In the end I followed the course that suited me. Cross-stream pricing consultant. Implementation analyst — clustered and nonclustered environments. These jobs were swallowed up by the words that described them. The job title was the job. The job looked back at me from the monitors on the desk where I absorbed my situation in full command of the fact that this was where I belonged.
Is it very different at home, or on the street, or waiting at the gate to board a flight? I maintain myself on the puppet drug of personal technology. Every touch of a button brings the neural rush of finding something I never knew and never needed to know until it appears at my anxious fingertips, where it remains for a shaky second before disappearing forever.
My mother had a roller that picked up lint. I don’t know why this fascinated me. I used to watch her guide the device over the back of her cloth coat. I tried to define the word roller without sneaking a look in the dictionary. I sat and thought, forgot to keep thinking, then started over, scribbling words on a pad, feeling dumber, on and off, into the night and the following day.

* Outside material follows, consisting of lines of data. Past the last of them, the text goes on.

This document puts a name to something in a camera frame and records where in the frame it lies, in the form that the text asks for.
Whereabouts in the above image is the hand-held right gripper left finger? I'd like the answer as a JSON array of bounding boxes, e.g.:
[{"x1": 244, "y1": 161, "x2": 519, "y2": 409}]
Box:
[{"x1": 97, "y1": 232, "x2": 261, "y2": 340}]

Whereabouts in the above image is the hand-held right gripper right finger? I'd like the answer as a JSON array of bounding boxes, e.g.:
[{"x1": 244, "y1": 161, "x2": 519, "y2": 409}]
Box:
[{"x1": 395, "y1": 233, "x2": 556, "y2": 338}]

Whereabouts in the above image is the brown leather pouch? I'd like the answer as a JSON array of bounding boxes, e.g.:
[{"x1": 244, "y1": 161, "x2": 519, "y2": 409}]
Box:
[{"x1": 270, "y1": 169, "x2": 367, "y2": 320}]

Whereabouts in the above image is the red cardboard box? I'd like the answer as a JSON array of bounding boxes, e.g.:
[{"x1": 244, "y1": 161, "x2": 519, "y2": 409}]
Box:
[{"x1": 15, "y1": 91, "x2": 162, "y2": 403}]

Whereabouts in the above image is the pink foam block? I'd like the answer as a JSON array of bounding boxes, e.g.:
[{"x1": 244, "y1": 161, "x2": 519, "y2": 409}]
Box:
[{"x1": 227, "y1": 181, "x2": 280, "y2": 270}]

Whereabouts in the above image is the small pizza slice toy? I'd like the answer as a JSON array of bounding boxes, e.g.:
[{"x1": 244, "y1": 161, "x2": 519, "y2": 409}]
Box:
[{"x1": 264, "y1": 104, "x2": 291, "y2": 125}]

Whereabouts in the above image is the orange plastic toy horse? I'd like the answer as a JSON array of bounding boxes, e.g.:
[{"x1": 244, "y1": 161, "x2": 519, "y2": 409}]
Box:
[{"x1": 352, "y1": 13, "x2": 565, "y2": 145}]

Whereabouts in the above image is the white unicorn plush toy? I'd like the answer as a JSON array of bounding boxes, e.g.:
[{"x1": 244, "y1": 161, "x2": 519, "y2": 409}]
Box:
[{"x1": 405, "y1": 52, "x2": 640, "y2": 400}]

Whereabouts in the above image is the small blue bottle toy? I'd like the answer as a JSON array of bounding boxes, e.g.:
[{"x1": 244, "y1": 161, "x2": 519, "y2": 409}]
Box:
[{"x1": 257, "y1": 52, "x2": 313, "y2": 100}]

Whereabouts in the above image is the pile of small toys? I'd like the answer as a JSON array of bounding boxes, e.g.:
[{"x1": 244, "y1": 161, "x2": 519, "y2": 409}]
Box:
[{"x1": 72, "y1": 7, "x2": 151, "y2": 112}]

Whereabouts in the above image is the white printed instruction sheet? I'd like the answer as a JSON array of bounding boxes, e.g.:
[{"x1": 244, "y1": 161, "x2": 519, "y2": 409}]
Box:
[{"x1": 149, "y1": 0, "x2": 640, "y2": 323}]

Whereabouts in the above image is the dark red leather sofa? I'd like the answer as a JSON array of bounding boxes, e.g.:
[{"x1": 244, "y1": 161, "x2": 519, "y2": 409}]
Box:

A rotating cylindrical device that collects bits of fiber sticking to the surface of a garment.
There was something satisfying and hard-won about this even if I made it a point not to check the dictionary definition. The roller itself seemed an eighteenth-century tool, something to wash horses with. I’d been doing this for a while, attempting to define a word for an object or even a concept. Define loyalty , define truth . I had to stop before it killed me.
The ecology of unemployment, Ross said on TV, in French, with subtitles. I tried to think about this. But I was afraid of the conclusion I might draw, that the expression was not pretentious jargon, that the expression made sense, opening out into a cogent argument concerning important issues.
When I found an apartment in Manhattan, and found a job, and then looked for another job, I spent whole weekends walking, sometimes with a girlfriend. There was one so tall and thin she was foldable. She lived on First Avenue and First Street and I didn’t know whether her name was spelled Gale or Gail and I decided to wait a while before asking, thinking of her as one spelling one day, the other spelling the next day, and trying to determine whether it made a difference in the way I thought of her, looked at her, talked to her and touched her.
• • •
The room in the long empty hall. The chair, the bed, the bare walls, the low ceiling. Sitting in the room and then wandering the halls I could feel myself lapsing into my smallest self, all the vainglorious ideas around me shrunk into personal reverie because what am I in this place but someone in need of self-defense.
• • •
The smell of other people’s houses. There was the kid who posed for me in his mother’s hat and gloves, although it could have been worse. The kid who said that he and his sister had to take turns swabbing lotion on their father’s toenails to control some hideous creeping fungus. He thought this was funny. Why didn’t I laugh? He kept repeating the word fungus while we sat at the kitchen table to do our homework together. A half slice of withered toast slumped in a saucer still damp with spilled coffee. Sine cosine tangent. Fungus fungus fungus.
It was the most interesting idea of my life up to now, Gale or Gail, even if it yielded nothing in the way of insight into the spelling of a woman’s name and its effect on the glide of a man’s hand over the woman’s body.
Systems administrator at a networking site. Human resource planner — global mobility. The drift, job to job, sometimes city to city, was integral to the man I was. I was outside the subject, almost always, whatever the subject was. The idea was to test myself, tentatively. These were mind challenges without a negative subtext. Nothing at stake. Solutions research manager — simulation models.